Personal information
- Full name: Hudson Young
- Born: 11 June 1998 (age 28) Maitland, New South Wales, Australia
- Height: 183 cm (6 ft 0 in)
- Weight: 98 kg (15 st 6 lb)

Playing information
- Position: Second-row
Club
| Years | Team | Pld | T | G | FG | P |
| 2019– | Canberra Raiders | 155 | 59 | 0 | 0 | 236 |
Representative
| Years | Team | Pld | T | G | FG | P |
| 2023–26 | New South Wales | 9 | 2 | 0 | 0 | 8 |
| 2023 | Prime Minister's XIII | 1 | 1 | 0 | 0 | 4 |
| 2024–25 | Australia | 6 | 2 | 0 | 0 | 8 |
- Source: As of 20 July 2026

= Hudson Young =

Australia international rugby league footballer (born 1998)
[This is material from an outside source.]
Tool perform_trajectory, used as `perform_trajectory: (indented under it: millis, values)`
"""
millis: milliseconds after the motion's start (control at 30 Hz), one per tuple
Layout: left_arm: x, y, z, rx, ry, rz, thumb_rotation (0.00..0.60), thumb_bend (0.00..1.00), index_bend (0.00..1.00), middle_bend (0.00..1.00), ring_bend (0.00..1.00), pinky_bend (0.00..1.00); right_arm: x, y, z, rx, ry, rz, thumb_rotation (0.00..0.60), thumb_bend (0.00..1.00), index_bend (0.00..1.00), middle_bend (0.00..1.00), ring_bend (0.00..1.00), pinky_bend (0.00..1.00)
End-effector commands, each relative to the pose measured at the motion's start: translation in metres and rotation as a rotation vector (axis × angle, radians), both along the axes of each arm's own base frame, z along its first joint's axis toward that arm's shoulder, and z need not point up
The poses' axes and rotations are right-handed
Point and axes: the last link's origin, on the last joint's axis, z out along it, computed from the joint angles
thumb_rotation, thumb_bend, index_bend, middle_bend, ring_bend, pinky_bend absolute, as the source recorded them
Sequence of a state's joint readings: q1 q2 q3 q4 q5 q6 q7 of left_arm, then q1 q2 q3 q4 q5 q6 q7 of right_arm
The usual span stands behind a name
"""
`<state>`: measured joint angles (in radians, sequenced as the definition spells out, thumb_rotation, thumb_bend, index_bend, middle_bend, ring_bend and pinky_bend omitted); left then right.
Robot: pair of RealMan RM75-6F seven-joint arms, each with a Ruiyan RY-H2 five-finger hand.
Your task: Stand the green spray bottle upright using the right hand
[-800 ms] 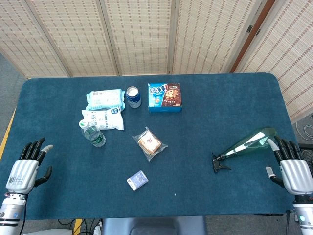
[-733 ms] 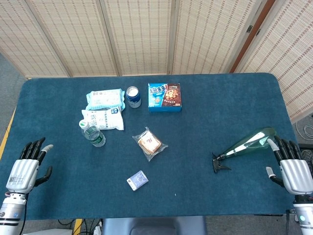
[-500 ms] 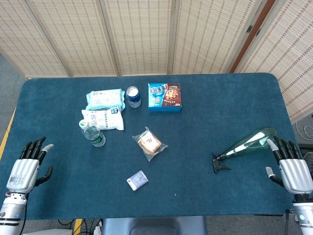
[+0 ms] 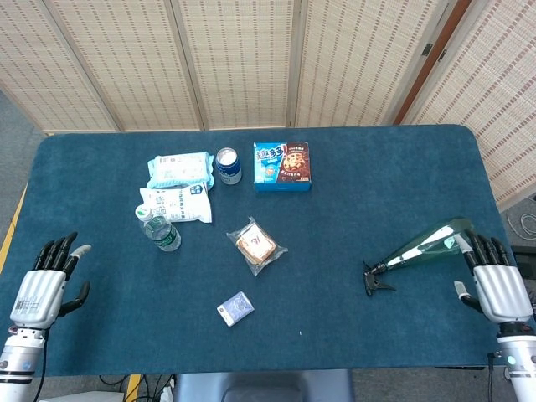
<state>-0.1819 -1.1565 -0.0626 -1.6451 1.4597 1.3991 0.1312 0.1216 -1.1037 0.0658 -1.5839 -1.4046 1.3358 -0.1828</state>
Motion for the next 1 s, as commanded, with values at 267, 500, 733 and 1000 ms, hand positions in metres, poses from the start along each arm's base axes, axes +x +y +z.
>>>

Hudson Young (born 11 June 1998) is an Australian professional rugby league footballer who plays as a forward for the Canberra Raiders in the National Rugby League.

==Background==
Young was born in Maitland, in the Hunter Region of New South Wales, Australia. He is of Ukrainian descent.

He played his junior rugby league for the Greta Branxton Colts.

==Career==
===2019===
Young made his debut in Round 3 of the 2019 NRL season against the Newcastle Knights.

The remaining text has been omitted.